Закрытие дела Глаз подписал. Со следствием — согласен. На этот раз уголовный розыск сработал четко, и претензий у него не было. Вот только Колесова выгородили. И защитником Глаз недоволен. Сидит, как пешка, и Иконникову поддакивает. Дела почитать не дает. Будто не защищать, а обвинять берется. И Глаз сказал:

– Я не хочу, чтоб вы меня защищали. Что от вас толку.

– А какой тебе толк нужен? — спросила она, улыбнувшись.

– Толк нужен. Мне тогда три года дали, и зачем вы меня защищали? Если б вас не было, больше б не дали. Я отказываюсь от вас. Я возьму защитника из Тюмени.

– Что ж, твое дело. Ты вправе брать любого защитника. Хоть из Москвы.

Мент повел Глаза в камеру обнявши. Он боялся, чтоб Глаз не ломанулся, когда будут мимо выхода проходить. Пока мент вел его по коридорам, Глаз шарил в карманах его кителя прямо на виду у посетителей. Он вытащил у него пачку «Беломора» и с ней зашел в камеру. Угостил зеков.

В камере сидел пожилой мужчина. Он много забавных историй знал. Сейчас мужчина рассказывал о лошади по кличке Серко.

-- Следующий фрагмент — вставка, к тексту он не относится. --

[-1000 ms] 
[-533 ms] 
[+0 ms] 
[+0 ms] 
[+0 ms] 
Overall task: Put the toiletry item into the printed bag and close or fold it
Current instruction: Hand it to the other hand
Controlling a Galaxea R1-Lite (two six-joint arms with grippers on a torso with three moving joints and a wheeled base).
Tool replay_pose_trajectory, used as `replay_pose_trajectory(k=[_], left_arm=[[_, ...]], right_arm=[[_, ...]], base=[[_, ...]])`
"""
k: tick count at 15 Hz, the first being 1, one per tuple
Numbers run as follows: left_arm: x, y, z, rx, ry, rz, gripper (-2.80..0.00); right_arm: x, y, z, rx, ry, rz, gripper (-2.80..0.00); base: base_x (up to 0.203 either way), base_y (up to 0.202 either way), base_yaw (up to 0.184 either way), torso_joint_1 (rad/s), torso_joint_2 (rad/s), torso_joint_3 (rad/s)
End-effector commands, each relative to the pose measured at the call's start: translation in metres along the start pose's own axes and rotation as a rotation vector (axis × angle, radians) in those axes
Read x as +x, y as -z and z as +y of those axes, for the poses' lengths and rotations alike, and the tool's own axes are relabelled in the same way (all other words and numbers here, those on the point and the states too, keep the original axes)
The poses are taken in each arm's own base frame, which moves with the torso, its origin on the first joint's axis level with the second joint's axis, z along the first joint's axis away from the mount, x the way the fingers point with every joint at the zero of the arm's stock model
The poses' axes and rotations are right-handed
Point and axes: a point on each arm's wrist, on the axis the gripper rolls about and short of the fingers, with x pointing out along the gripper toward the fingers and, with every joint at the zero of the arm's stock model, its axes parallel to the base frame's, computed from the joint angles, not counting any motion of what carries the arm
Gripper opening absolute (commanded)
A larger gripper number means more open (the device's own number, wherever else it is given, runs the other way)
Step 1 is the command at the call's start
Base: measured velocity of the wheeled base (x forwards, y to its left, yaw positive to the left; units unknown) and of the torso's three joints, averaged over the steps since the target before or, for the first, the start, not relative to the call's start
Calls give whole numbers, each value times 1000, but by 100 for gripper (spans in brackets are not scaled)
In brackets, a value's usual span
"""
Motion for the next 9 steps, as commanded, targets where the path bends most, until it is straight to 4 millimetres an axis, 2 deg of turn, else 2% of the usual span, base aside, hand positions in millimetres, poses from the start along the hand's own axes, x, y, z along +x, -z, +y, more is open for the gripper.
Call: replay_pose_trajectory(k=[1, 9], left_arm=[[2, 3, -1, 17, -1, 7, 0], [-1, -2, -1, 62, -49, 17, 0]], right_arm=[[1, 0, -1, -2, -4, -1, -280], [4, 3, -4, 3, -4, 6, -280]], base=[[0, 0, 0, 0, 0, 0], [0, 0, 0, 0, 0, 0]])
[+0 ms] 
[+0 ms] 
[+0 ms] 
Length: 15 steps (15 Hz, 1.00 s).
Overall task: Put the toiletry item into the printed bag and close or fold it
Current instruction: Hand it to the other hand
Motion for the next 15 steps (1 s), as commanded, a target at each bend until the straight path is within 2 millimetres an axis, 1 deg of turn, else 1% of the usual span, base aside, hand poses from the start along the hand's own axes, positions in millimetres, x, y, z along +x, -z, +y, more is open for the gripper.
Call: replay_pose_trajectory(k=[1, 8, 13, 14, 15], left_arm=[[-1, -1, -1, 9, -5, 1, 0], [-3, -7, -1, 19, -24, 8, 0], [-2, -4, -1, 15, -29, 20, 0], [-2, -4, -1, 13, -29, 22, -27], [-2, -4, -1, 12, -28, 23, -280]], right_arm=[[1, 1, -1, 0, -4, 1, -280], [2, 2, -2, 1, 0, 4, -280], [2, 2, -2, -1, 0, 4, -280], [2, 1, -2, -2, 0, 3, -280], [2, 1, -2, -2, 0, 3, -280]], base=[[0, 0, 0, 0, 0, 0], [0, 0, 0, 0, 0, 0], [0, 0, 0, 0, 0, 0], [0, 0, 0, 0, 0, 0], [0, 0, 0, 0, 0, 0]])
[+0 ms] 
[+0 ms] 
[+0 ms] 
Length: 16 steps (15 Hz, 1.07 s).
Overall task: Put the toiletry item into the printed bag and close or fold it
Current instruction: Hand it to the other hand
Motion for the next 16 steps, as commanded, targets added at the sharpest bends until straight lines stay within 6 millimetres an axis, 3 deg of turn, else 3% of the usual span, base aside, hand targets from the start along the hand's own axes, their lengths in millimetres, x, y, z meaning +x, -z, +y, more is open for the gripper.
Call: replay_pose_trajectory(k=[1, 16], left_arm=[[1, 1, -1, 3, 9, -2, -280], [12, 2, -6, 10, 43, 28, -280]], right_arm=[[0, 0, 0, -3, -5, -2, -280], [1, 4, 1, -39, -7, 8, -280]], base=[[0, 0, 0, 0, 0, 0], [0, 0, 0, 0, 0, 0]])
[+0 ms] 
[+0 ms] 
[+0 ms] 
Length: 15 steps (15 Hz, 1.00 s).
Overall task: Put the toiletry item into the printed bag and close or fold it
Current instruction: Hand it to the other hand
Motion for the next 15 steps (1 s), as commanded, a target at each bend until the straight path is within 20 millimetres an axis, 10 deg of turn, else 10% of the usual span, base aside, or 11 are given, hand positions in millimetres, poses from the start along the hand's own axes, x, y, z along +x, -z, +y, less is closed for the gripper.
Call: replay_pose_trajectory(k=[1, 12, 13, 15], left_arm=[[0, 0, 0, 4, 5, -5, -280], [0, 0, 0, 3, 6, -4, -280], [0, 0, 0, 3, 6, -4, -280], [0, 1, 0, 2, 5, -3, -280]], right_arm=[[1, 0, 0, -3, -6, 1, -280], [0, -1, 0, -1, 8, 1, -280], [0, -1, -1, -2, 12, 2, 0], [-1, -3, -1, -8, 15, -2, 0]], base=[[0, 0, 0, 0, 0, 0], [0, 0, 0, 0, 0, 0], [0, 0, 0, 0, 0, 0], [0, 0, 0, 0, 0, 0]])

– Ну до того Серко умный был, что половина колхозников его сахаром угощала. У Серко был номер, с которым бы ему в цирке выступать. Частенько по утрам, перед работой, конюх этот номер колхозникам показывал. «Серко, — говорил он, — пойдешь в коммунизм?» Серко вставал на дыбы, мотал головой, храпел, рыл копытом землю, но в коммунизм идти не хотел.

В камере была интересная личность — рецидивист Никита. Из пятидесяти лет он около половины просидел в лагерях и чего только о зонах не рассказывал. Заговорили об Александре Матросове.

– Прежде чем базарить об Александре Матросове, надо знать, кто он был. Он в зоне сидел, на малолетке. В Уфе. Его там страшно зашибали. Вон спросите у Глаза, как на малолетках ушибают. Там все на кулаке держится. Так вот, Сашу в зоне били по-черному. Он с полов не слазил. И рад был, когда на фронт попал. Я с ним в одной зоне не был. Но кент мой, Спелый, с ним вместе в Уфе сидел. И он рассказывал, как опустили в зоне пацана. Вас бы вот с годик-другой подуплить, а потом отправить на фронт и отдать приказ уничтожить дот. А ведь как получается: парня били в зоне, а потом, когда он совершил подвиг, эту зону, где у него здоровье отнимали, назвали его именем. Уфимская малолетка имени Александра Матросова . Знаешь, Глаз, эту зону?

– Знаю,— ответил он,— я в Одляне сидел, а Матросова от нас недалеко была. Она показательная. У нас кулак сильный был, а в матросовской, говорят, еще сильнее.

Однажды, когда заключенных повели на оправку, Глаз увидел в конвое старшего лейтенанта Колесова. Глаз шел последним. За ним следовал Колесов. Глаз обернулся.

– Я думал, по тебе панихиду справляют. Живучий ты, падла.

Колесов дождался, пока заключенные зашли в камеру, и дернул Глаза за руку.

– Стой! Ты, сволочь, если будешь так говорить, я тебя,— он судорожно схватился за кобуру, расстегнул ее, но вытаскивать пистолет не стал,— пристрелю.

Глаз зашел в камеру и подумал: «Вот сука, даже обругать его, козла, нельзя. Псих он, что ли? Еще и правда пристрелит».